• **Required action**: Once the pictures are set aside, transcribe each line of the listing exactly.

··· Records to process ···

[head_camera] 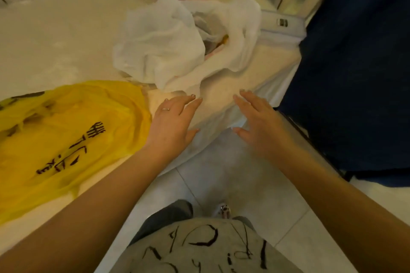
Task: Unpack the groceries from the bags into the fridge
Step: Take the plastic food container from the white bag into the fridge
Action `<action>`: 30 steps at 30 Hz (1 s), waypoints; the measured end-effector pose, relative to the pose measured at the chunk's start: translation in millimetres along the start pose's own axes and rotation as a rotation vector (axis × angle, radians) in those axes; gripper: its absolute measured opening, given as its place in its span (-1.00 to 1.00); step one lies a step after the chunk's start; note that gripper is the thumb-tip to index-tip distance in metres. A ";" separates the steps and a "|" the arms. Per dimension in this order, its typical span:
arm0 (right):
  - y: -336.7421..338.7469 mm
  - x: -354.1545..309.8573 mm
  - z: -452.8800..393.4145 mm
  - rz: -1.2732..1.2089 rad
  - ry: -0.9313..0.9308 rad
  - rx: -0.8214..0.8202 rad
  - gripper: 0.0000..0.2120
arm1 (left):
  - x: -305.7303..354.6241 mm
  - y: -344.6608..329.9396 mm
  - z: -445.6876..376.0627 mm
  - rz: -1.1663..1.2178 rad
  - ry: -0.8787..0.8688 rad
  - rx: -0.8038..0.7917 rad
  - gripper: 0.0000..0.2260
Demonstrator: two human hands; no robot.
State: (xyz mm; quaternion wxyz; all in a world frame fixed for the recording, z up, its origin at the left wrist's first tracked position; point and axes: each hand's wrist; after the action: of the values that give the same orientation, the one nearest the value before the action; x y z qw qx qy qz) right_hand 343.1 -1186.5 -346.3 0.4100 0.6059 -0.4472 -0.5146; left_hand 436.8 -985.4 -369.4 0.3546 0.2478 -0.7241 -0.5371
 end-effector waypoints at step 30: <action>12.3 101.1 -423.9 0.144 1.625 0.015 -0.25 | 26.2 -27.4 -170.9 -0.357 0.591 0.243 -0.39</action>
State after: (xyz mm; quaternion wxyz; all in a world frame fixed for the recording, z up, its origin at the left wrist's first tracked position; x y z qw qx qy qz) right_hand 768.6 -1271.7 -303.7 0.6344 0.7625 -0.0514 0.1161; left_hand 553.0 -1115.9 -359.7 0.4172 0.5550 -0.5944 -0.4056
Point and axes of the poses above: each hand's wrist, its own z-axis away from the middle knuckle, its own y-axis out of the back of the hand, x = y × z, and after that the axes turned 8 degrees about y, right-handed
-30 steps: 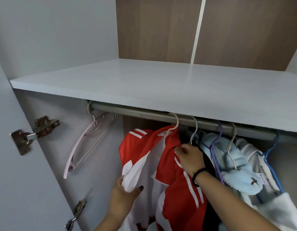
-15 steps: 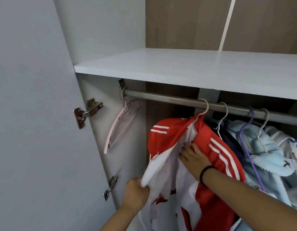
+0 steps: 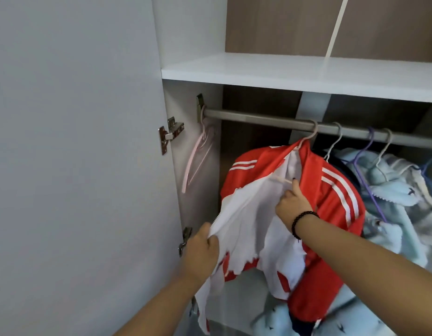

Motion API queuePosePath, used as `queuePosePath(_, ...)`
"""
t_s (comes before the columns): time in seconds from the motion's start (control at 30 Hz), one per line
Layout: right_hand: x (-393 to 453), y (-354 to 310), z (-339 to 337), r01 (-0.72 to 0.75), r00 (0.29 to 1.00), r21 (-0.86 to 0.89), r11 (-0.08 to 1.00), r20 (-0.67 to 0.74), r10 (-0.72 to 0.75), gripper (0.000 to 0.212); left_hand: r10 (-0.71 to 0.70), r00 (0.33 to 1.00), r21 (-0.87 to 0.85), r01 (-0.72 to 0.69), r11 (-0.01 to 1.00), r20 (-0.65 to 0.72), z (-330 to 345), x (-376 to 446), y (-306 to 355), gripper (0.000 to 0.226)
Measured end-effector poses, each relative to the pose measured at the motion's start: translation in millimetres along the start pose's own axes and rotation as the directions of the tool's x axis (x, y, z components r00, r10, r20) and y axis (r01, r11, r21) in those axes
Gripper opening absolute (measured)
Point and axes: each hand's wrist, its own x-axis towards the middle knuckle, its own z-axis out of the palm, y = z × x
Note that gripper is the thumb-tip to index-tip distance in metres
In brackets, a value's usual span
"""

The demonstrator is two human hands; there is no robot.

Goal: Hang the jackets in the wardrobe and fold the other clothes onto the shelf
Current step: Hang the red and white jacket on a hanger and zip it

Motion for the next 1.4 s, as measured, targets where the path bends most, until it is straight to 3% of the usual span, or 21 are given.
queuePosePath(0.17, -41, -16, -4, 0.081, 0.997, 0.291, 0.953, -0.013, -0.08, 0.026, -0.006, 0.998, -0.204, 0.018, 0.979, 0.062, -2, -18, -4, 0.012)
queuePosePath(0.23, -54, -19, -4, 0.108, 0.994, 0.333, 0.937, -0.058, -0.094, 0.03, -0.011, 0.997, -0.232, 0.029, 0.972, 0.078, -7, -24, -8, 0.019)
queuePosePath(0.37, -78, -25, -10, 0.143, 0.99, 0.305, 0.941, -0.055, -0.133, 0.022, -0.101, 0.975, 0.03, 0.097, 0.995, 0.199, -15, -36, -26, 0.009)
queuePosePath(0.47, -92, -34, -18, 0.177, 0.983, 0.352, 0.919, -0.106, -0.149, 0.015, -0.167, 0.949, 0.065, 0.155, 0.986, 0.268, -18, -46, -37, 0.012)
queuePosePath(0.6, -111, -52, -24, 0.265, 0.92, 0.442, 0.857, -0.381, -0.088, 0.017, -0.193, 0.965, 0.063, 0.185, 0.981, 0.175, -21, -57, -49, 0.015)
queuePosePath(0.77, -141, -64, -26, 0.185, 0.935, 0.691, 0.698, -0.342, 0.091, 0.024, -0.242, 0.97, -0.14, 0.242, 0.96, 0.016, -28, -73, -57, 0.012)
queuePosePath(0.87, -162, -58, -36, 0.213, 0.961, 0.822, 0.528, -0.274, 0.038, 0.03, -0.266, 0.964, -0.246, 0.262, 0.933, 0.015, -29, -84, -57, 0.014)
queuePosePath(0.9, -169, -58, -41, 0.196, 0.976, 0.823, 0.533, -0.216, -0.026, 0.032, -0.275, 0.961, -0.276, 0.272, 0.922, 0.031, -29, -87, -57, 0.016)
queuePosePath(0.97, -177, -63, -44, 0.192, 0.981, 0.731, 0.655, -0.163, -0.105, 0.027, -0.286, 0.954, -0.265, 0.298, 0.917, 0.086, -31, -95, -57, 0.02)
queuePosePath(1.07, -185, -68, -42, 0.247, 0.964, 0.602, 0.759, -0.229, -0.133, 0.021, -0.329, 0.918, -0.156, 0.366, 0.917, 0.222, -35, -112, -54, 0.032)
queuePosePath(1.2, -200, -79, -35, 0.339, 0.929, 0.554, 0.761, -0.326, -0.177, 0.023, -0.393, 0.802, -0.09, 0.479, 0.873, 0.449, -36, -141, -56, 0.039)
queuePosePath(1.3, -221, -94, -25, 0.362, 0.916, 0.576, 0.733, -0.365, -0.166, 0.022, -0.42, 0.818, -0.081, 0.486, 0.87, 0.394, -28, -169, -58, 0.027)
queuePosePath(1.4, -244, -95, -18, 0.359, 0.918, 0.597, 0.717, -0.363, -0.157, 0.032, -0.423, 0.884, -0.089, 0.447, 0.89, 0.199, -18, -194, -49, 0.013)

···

• **Solution for this problem**:
[head_camera] 
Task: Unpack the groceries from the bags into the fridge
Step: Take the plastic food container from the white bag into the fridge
Action `<action>`: 30 steps at 30 Hz (1 s), waypoints; the measured end-effector pose, relative to the pose measured at the chunk's start: translation in millimetres along the start pose's own axes and rotation as a rotation vector (axis × angle, radians) in those axes; gripper: its absolute measured opening, given as its place in its span (-1.00 to 1.00); step one lies a step after the chunk's start; note that gripper is the thumb-tip to index-tip distance in metres. A ";" separates the steps and a "|" the arms. Per dimension in this order, its typical span:
arm0 (right):
  - y: -336.7421..338.7469 mm
  - x: -354.1545..309.8573 mm
  - z: -452.8800..393.4145 mm
  - rz: -1.2732..1.2089 rad
  - ry: -0.9313..0.9308 rad
  - rx: -0.8214..0.8202 rad
  - gripper: 0.0000..0.2120
arm1 (left):
  - x: -305.7303..354.6241 mm
  - y: -344.6608..329.9396 mm
  - z: -445.6876..376.0627 mm
  - rz: -1.1663..1.2178 rad
  - ry: -0.8787..0.8688 rad
  - rx: -0.8038..0.7917 rad
  - gripper: 0.0000..0.2260
Demonstrator: two human hands; no robot.
State: (xyz mm; quaternion wxyz; all in a world frame fixed for the recording, z up, its origin at the left wrist's first tracked position; point and axes: each hand's wrist; after the action: of the values that give the same orientation, the one nearest the value before the action; x y z qw qx qy qz) right_hand 343.1 -1186.5 -346.3 0.4100 0.6059 -0.4472 -0.5146; left_hand 436.8 -985.4 -369.4 0.3546 0.2478 -0.7241 -0.5371
 end-effector waypoints at step 30: <action>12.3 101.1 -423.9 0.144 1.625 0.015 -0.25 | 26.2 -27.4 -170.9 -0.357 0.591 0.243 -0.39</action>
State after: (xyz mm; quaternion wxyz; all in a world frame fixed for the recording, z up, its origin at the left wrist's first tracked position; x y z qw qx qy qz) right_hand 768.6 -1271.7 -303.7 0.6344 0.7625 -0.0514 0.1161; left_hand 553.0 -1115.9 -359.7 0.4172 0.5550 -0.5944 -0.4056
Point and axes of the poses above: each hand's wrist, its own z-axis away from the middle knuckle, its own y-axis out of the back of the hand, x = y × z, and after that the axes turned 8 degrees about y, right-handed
-30 steps: 
-15 steps: 
+0 steps: 

Motion API queuePosePath, used as `queuePosePath(_, ...)`
"""
t_s (comes before the columns): time in seconds from the motion's start (control at 30 Hz), one per line
Layout: right_hand: x (-393 to 453), y (-354 to 310), z (-339 to 337), r01 (-0.72 to 0.75), r00 (0.29 to 1.00), r21 (-0.86 to 0.89), r11 (-0.08 to 1.00), r20 (-0.67 to 0.74), r10 (-0.72 to 0.75), gripper (0.000 to 0.212); left_hand: r10 (-0.71 to 0.70), r00 (0.33 to 1.00), r21 (-0.87 to 0.85), r01 (-0.72 to 0.69), r11 (-0.01 to 1.00), r20 (-0.65 to 0.72), z (-330 to 345), x (-376 to 446), y (-306 to 355), gripper (0.000 to 0.226)
Measured end-effector poses, each relative to the pose measured at the motion's start: translation in millimetres along the start pose's own axes and rotation as the directions of the tool's x axis (x, y, z components r00, r10, r20) and y axis (r01, r11, r21) in those axes
Gripper opening absolute (measured)
Point and axes: each hand's wrist, its own x-axis towards the middle knuckle, its own z-axis out of the palm, y = z × x
Note that gripper is the thumb-tip to index-tip distance in metres
In brackets, a value's usual span
"""

The demonstrator is two human hands; there is no robot.

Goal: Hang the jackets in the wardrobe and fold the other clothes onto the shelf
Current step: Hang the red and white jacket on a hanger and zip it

Motion for the next 1.4 s, as measured, targets where the path bends most, until it is straight to 3% of the usual span, or 21 are given.
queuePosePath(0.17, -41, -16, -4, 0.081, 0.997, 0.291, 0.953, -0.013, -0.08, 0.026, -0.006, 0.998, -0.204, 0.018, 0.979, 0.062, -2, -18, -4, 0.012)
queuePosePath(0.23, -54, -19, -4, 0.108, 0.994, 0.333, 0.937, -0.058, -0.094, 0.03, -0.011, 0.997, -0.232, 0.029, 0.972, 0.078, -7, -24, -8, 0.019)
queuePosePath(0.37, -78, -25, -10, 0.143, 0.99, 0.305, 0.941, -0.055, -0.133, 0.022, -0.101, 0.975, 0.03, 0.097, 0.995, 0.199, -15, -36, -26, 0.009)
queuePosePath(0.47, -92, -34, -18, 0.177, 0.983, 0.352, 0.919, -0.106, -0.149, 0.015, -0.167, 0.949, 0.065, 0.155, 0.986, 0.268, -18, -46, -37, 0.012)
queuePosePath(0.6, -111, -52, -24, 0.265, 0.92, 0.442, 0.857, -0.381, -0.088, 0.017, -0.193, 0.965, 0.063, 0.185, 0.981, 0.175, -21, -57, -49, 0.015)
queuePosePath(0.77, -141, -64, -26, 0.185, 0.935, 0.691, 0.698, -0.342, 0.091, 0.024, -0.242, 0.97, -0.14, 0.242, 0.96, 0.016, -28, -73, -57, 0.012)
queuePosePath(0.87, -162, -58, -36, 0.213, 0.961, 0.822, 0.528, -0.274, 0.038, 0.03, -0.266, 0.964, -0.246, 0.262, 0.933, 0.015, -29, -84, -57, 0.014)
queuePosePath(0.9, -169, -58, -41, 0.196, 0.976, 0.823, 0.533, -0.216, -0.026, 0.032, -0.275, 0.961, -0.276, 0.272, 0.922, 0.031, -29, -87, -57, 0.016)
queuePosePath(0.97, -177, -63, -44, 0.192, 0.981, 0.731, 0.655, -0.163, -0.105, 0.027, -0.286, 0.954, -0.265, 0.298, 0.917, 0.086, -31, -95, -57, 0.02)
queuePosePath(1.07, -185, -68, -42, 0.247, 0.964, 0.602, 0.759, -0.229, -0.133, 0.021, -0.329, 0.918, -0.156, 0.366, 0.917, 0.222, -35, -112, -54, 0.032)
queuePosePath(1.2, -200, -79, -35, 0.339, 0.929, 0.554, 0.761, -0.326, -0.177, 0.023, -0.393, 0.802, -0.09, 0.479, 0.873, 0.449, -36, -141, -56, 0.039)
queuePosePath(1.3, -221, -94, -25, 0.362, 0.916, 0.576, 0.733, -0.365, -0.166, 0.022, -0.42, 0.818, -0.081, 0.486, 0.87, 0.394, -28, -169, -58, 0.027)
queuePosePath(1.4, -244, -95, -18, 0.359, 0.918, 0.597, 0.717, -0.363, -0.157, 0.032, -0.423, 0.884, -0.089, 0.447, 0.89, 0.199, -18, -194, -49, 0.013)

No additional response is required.